Pride Of The Valley

Pride of the Valley Flour Mill

Since their origins in ancient Russia, Doukhobors have maintained a deep connection with their agrarian roots.  Their horticultural skills were fine tuned on the Canadian prairies when they collectively farmed thousands of acres, cultivating wheat and other grains. Being self-reliant and self-sufficient, their early prairie communities made use of steam driven tractors and threshing machines and included grain elevators and flour milling operations.


As they emigrated to British Columbia in the early 20th century, the Doukhobors brought with them the tools and skills required to grow grain. Of all their collective properties in the West Kootenay Boundary region, Grand Forks proved to be the most favourable for agriculture, where orchards and wheat fields were cultivated with great success.  A flour mill was constructed to process grain at the Kootnikoff village in West Grand Forks by the Christian Communities of Universal Brotherhood (CCUB) in the early 1920's.

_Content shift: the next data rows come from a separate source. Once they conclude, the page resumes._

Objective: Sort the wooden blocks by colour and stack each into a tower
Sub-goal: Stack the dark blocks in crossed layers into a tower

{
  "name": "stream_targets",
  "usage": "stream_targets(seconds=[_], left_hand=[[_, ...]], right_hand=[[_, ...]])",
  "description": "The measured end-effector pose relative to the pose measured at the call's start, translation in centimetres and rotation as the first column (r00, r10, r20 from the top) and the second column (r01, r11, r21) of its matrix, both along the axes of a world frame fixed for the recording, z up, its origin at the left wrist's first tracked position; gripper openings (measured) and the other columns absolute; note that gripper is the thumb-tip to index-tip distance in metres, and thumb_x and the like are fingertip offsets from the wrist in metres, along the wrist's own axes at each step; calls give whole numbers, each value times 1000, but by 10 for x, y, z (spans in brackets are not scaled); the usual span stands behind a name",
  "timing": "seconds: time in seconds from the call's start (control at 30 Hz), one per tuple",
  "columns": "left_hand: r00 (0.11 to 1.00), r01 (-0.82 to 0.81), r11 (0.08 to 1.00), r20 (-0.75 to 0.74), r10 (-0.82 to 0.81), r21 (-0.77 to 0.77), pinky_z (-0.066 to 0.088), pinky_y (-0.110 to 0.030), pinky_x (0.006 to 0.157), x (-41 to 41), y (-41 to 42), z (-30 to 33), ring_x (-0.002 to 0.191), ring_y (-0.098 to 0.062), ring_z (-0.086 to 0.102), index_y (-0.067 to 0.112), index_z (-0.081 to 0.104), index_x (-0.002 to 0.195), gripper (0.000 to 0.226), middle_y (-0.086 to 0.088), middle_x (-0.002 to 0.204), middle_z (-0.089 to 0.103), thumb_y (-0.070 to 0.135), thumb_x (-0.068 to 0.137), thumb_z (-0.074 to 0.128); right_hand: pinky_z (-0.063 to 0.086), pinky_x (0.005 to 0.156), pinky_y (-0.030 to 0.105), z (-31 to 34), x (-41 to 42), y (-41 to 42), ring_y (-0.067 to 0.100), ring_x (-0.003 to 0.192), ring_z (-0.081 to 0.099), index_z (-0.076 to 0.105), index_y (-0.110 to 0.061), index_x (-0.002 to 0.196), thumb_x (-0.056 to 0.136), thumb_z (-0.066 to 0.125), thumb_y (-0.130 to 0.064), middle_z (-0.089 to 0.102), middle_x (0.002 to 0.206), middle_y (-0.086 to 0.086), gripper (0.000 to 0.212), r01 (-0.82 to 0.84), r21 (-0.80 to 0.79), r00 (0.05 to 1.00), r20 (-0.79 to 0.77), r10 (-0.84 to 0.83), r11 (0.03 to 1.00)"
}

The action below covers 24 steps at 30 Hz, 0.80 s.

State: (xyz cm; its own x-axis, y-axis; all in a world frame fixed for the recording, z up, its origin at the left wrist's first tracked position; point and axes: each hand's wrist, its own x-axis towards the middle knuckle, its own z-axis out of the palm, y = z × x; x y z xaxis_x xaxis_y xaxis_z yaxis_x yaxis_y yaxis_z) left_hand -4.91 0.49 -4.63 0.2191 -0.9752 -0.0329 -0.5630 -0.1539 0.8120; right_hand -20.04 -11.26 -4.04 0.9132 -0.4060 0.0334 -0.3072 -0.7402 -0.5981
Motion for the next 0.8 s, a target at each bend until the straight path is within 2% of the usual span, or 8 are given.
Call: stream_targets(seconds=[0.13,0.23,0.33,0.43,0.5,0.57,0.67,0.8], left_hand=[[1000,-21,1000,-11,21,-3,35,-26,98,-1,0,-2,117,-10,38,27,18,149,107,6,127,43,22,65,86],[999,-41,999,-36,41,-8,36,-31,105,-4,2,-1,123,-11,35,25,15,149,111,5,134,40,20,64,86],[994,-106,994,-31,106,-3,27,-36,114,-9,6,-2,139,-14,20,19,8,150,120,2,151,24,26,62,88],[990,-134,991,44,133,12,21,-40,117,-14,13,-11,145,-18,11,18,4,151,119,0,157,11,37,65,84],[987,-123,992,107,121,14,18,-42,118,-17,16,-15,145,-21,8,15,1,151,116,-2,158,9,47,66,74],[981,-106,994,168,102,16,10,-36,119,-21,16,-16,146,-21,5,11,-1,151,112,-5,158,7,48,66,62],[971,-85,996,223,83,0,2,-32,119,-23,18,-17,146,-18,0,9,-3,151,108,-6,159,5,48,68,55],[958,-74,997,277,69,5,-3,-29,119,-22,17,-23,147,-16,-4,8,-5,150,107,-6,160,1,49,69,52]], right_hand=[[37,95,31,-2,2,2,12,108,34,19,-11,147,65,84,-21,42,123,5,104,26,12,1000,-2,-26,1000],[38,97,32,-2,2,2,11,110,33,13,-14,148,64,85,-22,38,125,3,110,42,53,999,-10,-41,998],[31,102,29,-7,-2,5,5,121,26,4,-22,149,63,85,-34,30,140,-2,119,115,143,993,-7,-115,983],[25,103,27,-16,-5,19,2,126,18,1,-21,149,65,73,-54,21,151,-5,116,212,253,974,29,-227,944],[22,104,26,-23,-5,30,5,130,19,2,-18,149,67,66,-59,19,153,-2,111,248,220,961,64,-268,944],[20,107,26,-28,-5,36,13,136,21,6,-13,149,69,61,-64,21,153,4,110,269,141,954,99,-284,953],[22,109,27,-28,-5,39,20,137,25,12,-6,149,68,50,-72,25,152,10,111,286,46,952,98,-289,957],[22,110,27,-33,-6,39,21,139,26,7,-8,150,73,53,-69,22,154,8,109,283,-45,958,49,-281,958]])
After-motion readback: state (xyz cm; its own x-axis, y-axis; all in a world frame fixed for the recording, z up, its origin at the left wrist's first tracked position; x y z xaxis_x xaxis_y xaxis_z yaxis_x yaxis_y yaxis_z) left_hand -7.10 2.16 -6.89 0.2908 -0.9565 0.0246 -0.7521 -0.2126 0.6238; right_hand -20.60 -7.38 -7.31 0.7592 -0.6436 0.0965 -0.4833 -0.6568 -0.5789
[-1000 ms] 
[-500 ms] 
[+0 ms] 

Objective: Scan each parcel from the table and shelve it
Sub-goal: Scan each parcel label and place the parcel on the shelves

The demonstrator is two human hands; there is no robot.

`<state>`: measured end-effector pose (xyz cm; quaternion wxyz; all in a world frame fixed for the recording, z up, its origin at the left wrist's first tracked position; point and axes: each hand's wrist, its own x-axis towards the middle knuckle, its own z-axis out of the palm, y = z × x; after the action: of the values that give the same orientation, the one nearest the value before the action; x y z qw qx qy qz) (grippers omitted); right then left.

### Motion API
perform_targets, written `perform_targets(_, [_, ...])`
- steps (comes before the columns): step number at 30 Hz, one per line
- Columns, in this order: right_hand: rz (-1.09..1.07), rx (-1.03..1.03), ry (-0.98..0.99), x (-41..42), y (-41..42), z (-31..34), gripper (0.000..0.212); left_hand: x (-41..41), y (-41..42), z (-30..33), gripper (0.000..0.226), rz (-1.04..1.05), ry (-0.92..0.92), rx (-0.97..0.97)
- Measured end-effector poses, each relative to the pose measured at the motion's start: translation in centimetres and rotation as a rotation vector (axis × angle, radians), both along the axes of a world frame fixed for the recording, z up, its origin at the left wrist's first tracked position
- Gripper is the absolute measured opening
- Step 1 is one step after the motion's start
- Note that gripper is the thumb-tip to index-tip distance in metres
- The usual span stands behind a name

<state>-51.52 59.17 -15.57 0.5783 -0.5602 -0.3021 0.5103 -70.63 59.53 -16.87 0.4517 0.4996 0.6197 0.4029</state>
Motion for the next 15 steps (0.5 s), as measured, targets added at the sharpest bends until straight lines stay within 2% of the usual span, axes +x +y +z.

Although CCUB collective farming had long been abandoned and the adjacent village was dismantled by the 1970's the flour mill was brought back into service at that time in an attempt to reconnect with Doukhobor agricultural traditions and practices. Once again the mill began processing various local organically grown grains, producing the "Pride of the Valley" brand of flours. 


The Pride of The Valley Flour Mill is located near the USCC Community Centre in West Grand Forks and is currently maintained by a non-profit group, the Doukhobor Milling Heritage Society, which largely consists of USCC members.  Society members continue to mill grain on demand, although they now purchase their grains. They mill brown and white wheat, rye and triticale, a cross between wheat and rye which produces an excellent bread and waffle flour.  They also produce an excellent bran.  Pride of the Valley products are distributed in the Kootenay-Boundary area and the Okanagan in various retail outlets and are also used by the USCC Ladies Bread and Lapsha groups.


The heritage flour mill has been preserved in its original form and functions as a sort of museum housing a collection of old equipment and mill stones.  It is not open on a regularly scheduled basis, but visits can be arranged in the summer months.